# A note about ADAPTATION



## tri-terror (Apr 28, 2013)

I kinda wanted to talk about this in my next article, but this has been bugging me for a little bit so I want to at least get a little bit off my chest.

Bear in mind I will quote no studies or scientific research whatsoever.  If you're one of those guys, fuck off for few while I spit the real shit.

What causes a muscle to grow?  Get stronger?  Natural or enhanced it's the same.  Adaptation to a stimulus.  When the stimulus stays the same, the adaptation STOPS.  

What the fuck am I talking about?  WEIGHTS mother fuckers!  The weights you use HAVE to go up over a period of time.  Bottom line.  Yeah you can get some sarcoplasmic hypertrophy from increasing volume(fuck me that sounded a little sciency...  gods damn it...), but those gains will stop very quickly.

Super sets, giant sets etc are a great tool to up intensity and even save time in the gym.  Adding sets just to add sets though will leave you wanting.

If you are barbell rowing 225 for 8 reps today, in six months you better be doing 245 for 10.  Or whavetver, but it HAS TO BE MORE.

More to come later...  I got heavy shit to go pick up...


----------



## thebrick (Apr 28, 2013)

Damn right!  I like where you are going with this Tri!


----------



## Elvia1023 (Apr 28, 2013)

I agree in most ways. But I know some guys who have built great physiques from using very high volume and light weight. Not the older guy who used to lift huge weights and later in life went the high volume light weight approach. I mean guys who literally never lift heavy. Highest bench is about 80kg but they use alsorts of intensity techniques. 

Progression in everything is key to me. The body needs new stimuli so it can trigger a new response... stimuli isn't just poundage imo. I feel it is useful looking at other sports such as gymnastics, ballet dancing and speed skating to see how some muscles can repsond insanely well without increasing the poundages over time. But sure don't get me wrong I agree with you in everything else you state... bigger weights should mean bigger muscles. Big weights will build big dense muscle so everyone bb should be trying to lift more year after year.


----------



## tri-terror (Apr 29, 2013)

Elvia those same guys that never bench more than 80kg, imagine what they would look like if they worked up to a 150kg bench...
Insane.
IMO intensity techniques are best used when you reach a strength plateau.  Then you incorporate giant sets, pre exhaustion etc.


----------



## thebrick (Apr 29, 2013)

I always made my best gains going for more weight. A stronger muscle is a bigger muscle. Plain and simple. I do incorporate other techniques more these days, but its because of joint issues. I still love going for max weight when I can.


----------



## Elvia1023 (Apr 29, 2013)

tri-terror said:


> Elvia those same guys that never bench more than 80kg, imagine what they would look like if they worked up to a 150kg bench...
> Insane.
> IMO intensity techniques are best used when you reach a strength plateau.  Then you incorporate giant sets, pre exhaustion etc.
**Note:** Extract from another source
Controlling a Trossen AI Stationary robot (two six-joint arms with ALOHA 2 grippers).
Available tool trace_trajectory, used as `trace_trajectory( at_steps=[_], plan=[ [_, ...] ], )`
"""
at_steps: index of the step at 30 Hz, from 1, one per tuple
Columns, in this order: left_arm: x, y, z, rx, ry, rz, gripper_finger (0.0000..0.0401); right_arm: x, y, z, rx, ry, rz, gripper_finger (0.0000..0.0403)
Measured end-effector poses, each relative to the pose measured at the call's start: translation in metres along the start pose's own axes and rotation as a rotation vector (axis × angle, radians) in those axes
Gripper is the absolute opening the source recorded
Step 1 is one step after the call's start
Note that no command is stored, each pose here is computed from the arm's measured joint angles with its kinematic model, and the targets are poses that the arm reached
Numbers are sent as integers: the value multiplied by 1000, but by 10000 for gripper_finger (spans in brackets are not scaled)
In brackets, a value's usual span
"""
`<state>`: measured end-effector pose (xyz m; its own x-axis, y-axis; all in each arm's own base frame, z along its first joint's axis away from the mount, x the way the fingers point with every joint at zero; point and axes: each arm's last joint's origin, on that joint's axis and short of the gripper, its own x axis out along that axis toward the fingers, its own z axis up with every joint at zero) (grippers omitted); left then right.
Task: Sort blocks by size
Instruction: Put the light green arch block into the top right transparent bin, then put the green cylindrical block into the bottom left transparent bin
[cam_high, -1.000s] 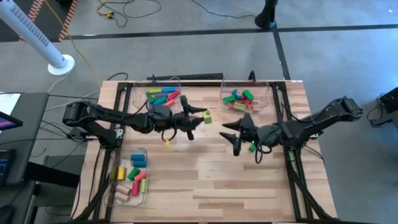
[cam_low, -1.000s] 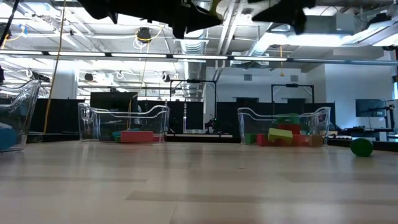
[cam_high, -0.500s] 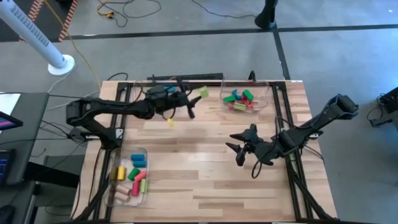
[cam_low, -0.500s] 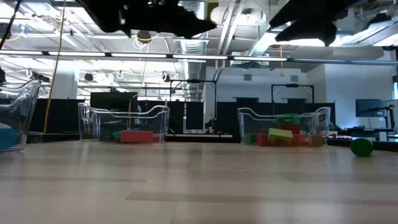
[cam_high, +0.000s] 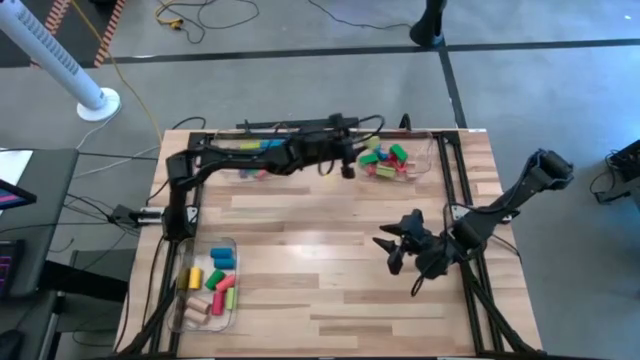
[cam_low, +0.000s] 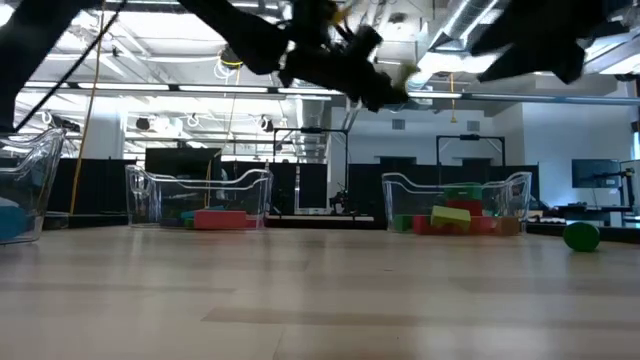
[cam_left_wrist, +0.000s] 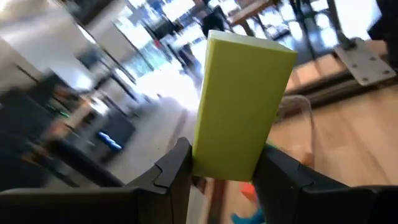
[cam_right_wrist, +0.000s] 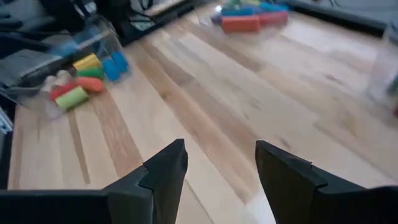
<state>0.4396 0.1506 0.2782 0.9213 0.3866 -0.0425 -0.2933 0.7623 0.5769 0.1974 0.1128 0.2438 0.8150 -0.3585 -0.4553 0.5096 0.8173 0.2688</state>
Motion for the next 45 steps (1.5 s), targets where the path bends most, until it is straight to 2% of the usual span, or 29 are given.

One of those guys is a top bodybuilder in my country. Looks abit like BBoy. I agree though moving up in weight would only be good as long as form is great so possible injuries are minimized.



thebrick said:


> I always made my best gains going for more weight. A stronger muscle is a bigger muscle. Plain and simple. I do incorporate other techniques more these days, but its because of joint issues. I still love going for max weight when I can.



There are tonnes of guys who are extremely strong but not big at all. Obviously then comes the way of lifting. You can lift like a weightlifter/powerlifter or like a bodybuilder. I think a mix between heavy weight and lighter weight with various techniques is best. I know quite a few guys who train to bodybuild but get lost in the weight and as a result their possible gains suffer. Although I would recommend a strongman program for any bodybuilder at some point in their training. As you state a stronger muscle is a bigger muscle.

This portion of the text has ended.